**EXERCISE**
All of the entries below are to be retyped exactly.

**DATA**
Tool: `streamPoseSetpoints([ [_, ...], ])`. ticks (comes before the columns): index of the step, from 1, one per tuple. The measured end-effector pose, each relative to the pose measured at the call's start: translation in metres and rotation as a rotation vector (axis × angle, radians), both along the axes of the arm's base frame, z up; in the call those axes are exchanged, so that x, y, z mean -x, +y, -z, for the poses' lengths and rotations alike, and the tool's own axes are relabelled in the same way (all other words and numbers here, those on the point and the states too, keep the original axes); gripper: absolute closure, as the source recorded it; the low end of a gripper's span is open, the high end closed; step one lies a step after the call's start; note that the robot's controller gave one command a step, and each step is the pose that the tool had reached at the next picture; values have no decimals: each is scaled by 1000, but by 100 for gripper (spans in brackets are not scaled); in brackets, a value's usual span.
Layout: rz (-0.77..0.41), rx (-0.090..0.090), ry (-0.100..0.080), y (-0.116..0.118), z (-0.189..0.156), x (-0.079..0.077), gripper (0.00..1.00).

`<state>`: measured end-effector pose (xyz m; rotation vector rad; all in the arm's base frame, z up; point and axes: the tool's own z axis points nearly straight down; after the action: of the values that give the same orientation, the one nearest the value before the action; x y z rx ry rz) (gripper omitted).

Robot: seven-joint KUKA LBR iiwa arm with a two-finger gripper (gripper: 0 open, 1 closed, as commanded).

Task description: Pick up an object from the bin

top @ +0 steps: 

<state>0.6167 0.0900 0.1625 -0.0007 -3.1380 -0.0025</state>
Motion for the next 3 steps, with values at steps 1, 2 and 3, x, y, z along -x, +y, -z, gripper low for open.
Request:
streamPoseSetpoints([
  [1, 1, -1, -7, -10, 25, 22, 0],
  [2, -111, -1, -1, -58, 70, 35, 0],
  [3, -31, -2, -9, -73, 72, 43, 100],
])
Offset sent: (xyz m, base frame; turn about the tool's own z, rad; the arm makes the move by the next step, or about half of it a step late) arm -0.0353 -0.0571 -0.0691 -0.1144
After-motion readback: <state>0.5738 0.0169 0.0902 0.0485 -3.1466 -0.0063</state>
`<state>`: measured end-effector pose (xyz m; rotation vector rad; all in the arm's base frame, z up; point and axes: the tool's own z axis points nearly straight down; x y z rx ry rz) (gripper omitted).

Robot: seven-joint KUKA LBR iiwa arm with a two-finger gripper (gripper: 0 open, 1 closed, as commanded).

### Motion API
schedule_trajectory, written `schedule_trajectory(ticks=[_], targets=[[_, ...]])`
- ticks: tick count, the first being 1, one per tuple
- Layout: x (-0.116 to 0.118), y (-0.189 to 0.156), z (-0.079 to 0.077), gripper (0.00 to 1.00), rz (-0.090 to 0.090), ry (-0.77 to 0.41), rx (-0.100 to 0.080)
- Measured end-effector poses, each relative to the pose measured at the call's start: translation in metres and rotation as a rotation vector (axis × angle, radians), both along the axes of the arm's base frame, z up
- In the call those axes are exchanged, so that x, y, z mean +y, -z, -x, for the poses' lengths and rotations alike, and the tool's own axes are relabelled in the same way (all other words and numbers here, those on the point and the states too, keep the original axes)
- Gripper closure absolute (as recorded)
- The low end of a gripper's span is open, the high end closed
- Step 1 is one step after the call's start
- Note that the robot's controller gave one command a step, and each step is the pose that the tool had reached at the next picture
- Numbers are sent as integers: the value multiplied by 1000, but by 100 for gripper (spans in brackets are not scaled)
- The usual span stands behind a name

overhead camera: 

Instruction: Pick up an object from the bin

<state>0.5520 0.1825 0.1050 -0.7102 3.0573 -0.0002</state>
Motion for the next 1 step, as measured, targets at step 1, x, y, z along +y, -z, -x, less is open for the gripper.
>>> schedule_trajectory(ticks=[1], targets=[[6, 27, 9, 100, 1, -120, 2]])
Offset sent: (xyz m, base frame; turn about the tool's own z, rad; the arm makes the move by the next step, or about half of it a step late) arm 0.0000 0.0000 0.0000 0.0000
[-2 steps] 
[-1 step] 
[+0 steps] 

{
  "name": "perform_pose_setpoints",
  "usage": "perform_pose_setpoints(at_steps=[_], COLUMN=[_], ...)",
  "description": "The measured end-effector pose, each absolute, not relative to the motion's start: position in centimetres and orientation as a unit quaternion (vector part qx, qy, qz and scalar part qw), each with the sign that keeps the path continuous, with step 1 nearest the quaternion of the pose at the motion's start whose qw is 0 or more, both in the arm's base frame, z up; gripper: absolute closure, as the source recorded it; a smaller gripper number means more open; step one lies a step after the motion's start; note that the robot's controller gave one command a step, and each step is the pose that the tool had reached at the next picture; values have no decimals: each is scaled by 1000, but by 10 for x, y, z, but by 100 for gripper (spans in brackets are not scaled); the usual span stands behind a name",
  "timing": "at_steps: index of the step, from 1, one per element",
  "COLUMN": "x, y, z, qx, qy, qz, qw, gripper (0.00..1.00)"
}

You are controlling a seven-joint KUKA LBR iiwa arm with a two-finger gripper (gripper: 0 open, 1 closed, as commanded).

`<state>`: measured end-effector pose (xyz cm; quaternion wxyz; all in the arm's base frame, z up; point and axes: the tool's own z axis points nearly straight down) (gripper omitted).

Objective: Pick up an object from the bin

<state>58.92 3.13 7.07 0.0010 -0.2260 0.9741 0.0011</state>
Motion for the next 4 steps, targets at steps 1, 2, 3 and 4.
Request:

**WORKED SOLUTION**
Tool: `streamPoseSetpoints([ [_, ...], ])`. ticks (comes before the columns): index of the step, from 1, one per tuple. The measured end-effector pose, each relative to the pose measured at the call's start: translation in metres and rotation as a rotation vector (axis × angle, radians), both along the axes of the arm's base frame, z up; in the call those axes are exchanged, so that x, y, z mean -x, +y, -z, for the poses' lengths and rotations alike, and the tool's own axes are relabelled in the same way (all other words and numbers here, those on the point and the states too, keep the original axes); gripper: absolute closure, as the source recorded it; the low end of a gripper's span is open, the high end closed; step one lies a step after the call's start; note that the robot's controller gave one command a step, and each step is the pose that the tool had reached at the next picture; values have no decimals: each is scaled by 1000, but by 100 for gripper (spans in brackets are not scaled); in brackets, a value's usual span.
Layout: rz (-0.77..0.41), rx (-0.090..0.090), ry (-0.100..0.080), y (-0.116..0.118), z (-0.189..0.156), x (-0.079..0.077), gripper (0.00..1.00).

`<state>`: measured end-effector pose (xyz m; rotation vector rad; all in the arm's base frame, z up; point and axes: the tool's own z axis points nearly straight down; after the action: of the values that give the same orientation, the one nearest the value before the action; x y z rx ry rz) (gripper omitted).

Robot: seven-joint KUKA LBR iiwa arm with a two-finger gripper (gripper: 0 open, 1 closed, as commanded).

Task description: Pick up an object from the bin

top @ +0 steps: 

<state>0.6167 0.0900 0.1625 -0.0007 -3.1380 -0.0025</state>
Motion for the next 3 steps, with values at steps 1, 2 and 3, x, y, z along -x, +y, -z, gripper low for open.
Request:
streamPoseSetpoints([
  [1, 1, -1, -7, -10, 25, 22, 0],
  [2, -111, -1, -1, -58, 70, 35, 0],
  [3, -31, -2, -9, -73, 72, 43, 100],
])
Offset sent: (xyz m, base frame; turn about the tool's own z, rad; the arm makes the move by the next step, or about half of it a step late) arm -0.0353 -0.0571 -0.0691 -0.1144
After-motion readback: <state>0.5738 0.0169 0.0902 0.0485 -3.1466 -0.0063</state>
`<state>`: measured end-effector pose (xyz m; rotation vector rad; all in the arm's base frame, z up; point and axes: the tool's own z axis points nearly straight down; x y z rx ry rz) (gripper omitted).

Robot: seven-joint KUKA LBR iiwa arm with a two-finger gripper (gripper: 0 open, 1 closed, as commanded).

### Motion API
schedule_trajectory, written `schedule_trajectory(ticks=[_], targets=[[_, ...]])`
- ticks: tick count, the first being 1, one per tuple
- Layout: x (-0.116 to 0.118), y (-0.189 to 0.156), z (-0.079 to 0.077), gripper (0.00 to 1.00), rz (-0.090 to 0.090), ry (-0.77 to 0.41), rx (-0.100 to 0.080)
- Measured end-effector poses, each relative to the pose measured at the call's start: translation in metres and rotation as a rotation vector (axis × angle, radians), both along the axes of the arm's base frame, z up
- In the call those axes are exchanged, so that x, y, z mean +y, -z, -x, for the poses' lengths and rotations alike, and the tool's own axes are relabelled in the same way (all other words and numbers here, those on the point and the states too, keep the original axes)
- Gripper closure absolute (as recorded)
- The low end of a gripper's span is open, the high end closed
- Step 1 is one step after the call's start
- Note that the robot's controller gave one command a step, and each step is the pose that the tool had reached at the next picture
- Numbers are sent as integers: the value multiplied by 1000, but by 100 for gripper (spans in brackets are not scaled)
- The usual span stands behind a name

overhead camera: 

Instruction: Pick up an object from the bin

<state>0.5520 0.1825 0.1050 -0.7102 3.0573 -0.0002</state>
Motion for the next 1 step, as measured, targets at step 1, x, y, z along +y, -z, -x, less is open for the gripper.
>>> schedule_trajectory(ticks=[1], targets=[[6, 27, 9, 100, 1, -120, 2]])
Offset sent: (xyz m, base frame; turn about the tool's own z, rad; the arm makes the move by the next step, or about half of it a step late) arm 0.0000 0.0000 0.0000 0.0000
[-2 steps] 
[-1 step] 
[+0 steps] 

{
  "name": "perform_pose_setpoints",
  "usage": "perform_pose_setpoints(at_steps=[_], COLUMN=[_], ...)",
  "description": "The measured end-effector pose, each absolute, not relative to the motion's start: position in centimetres and orientation as a unit quaternion (vector part qx, qy, qz and scalar part qw), each with the sign that keeps the path continuous, with step 1 nearest the quaternion of the pose at the motion's start whose qw is 0 or more, both in the arm's base frame, z up; gripper: absolute closure, as the source recorded it; a smaller gripper number means more open; step one lies a step after the motion's start; note that the robot's controller gave one command a step, and each step is the pose that the tool had reached at the next picture; values have no decimals: each is scaled by 1000, but by 10 for x, y, z, but by 100 for gripper (spans in brackets are not scaled); the usual span stands behind a name",
  "timing": "at_steps: index of the step, from 1, one per element",
  "COLUMN": "x, y, z, qx, qy, qz, qw, gripper (0.00..1.00)"
}

You are controlling a seven-joint KUKA LBR iiwa arm with a two-finger gripper (gripper: 0 open, 1 closed, as commanded).

`<state>`: measured end-effector pose (xyz cm; quaternion wxyz; all in the arm's base frame, z up; point and axes: the tool's own z axis points nearly straight down) (gripper omitted).

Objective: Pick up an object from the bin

<state>58.92 3.13 7.07 0.0010 -0.2260 0.9741 0.0011</state>
Motion for the next 4 steps, targets at steps 1, 2, 3 and 4.
Request:

This concludes the output for the exercise.